TASK OBJECTIVE: Line by line, reproduce exactly the beginning of the listing below, ending with the line that contains "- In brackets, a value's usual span" and adding nothing.

::: GIVEN INFORMATION

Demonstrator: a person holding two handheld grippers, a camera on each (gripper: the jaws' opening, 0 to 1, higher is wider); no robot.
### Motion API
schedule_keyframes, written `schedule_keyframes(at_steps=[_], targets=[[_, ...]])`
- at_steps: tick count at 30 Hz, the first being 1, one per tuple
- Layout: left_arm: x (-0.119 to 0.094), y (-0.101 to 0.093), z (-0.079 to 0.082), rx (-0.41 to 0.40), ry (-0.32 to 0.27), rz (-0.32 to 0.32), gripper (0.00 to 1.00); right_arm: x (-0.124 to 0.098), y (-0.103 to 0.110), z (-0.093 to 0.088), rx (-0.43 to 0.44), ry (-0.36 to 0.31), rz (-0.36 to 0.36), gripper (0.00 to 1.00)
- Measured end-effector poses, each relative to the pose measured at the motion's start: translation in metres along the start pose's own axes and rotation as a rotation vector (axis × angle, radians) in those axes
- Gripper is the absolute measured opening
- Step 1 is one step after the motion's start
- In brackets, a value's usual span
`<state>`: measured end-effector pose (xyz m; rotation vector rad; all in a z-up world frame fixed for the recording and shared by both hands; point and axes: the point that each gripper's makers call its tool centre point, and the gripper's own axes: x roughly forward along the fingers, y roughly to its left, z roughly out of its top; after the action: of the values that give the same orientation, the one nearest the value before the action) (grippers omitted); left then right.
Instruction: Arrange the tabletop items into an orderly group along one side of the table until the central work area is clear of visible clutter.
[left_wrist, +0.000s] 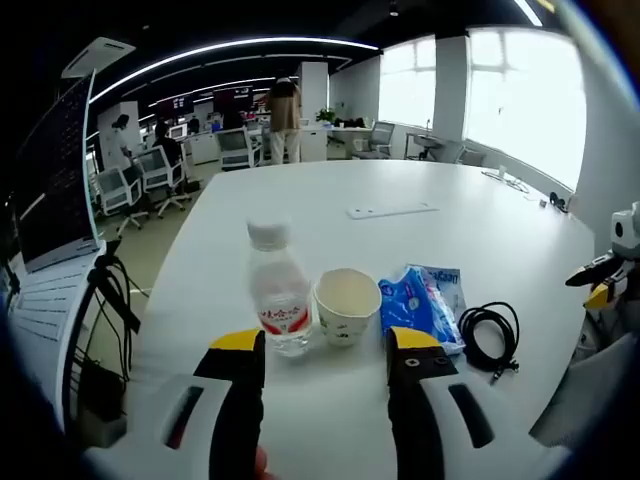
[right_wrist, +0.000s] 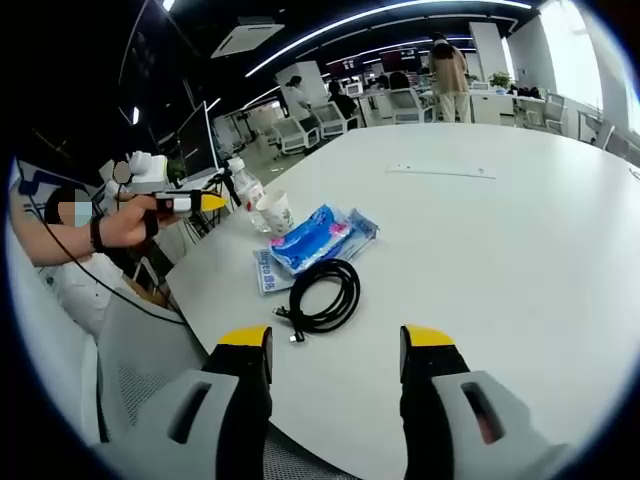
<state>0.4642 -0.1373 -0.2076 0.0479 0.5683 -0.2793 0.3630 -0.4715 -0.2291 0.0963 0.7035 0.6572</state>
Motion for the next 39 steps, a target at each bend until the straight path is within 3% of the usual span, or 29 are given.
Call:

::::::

RESULT OF THE TASK:
Demonstrator: a person holding two handheld grippers, a camera on each (gripper: the jaws' opening, 0 to 1, higher is wider); no robot.
### Motion API
schedule_keyframes, written `schedule_keyframes(at_steps=[_], targets=[[_, ...]])`
- at_steps: tick count at 30 Hz, the first being 1, one per tuple
- Layout: left_arm: x (-0.119 to 0.094), y (-0.101 to 0.093), z (-0.079 to 0.082), rx (-0.41 to 0.40), ry (-0.32 to 0.27), rz (-0.32 to 0.32), gripper (0.00 to 1.00); right_arm: x (-0.124 to 0.098), y (-0.103 to 0.110), z (-0.093 to 0.088), rx (-0.43 to 0.44), ry (-0.36 to 0.31), rz (-0.36 to 0.36), gripper (0.00 to 1.00)
- Measured end-effector poses, each relative to the pose measured at the motion's start: translation in metres along the start pose's own axes and rotation as a rotation vector (axis × angle, radians) in those axes
- Gripper is the absolute measured opening
- Step 1 is one step after the motion's start
- In brackets, a value's usual span

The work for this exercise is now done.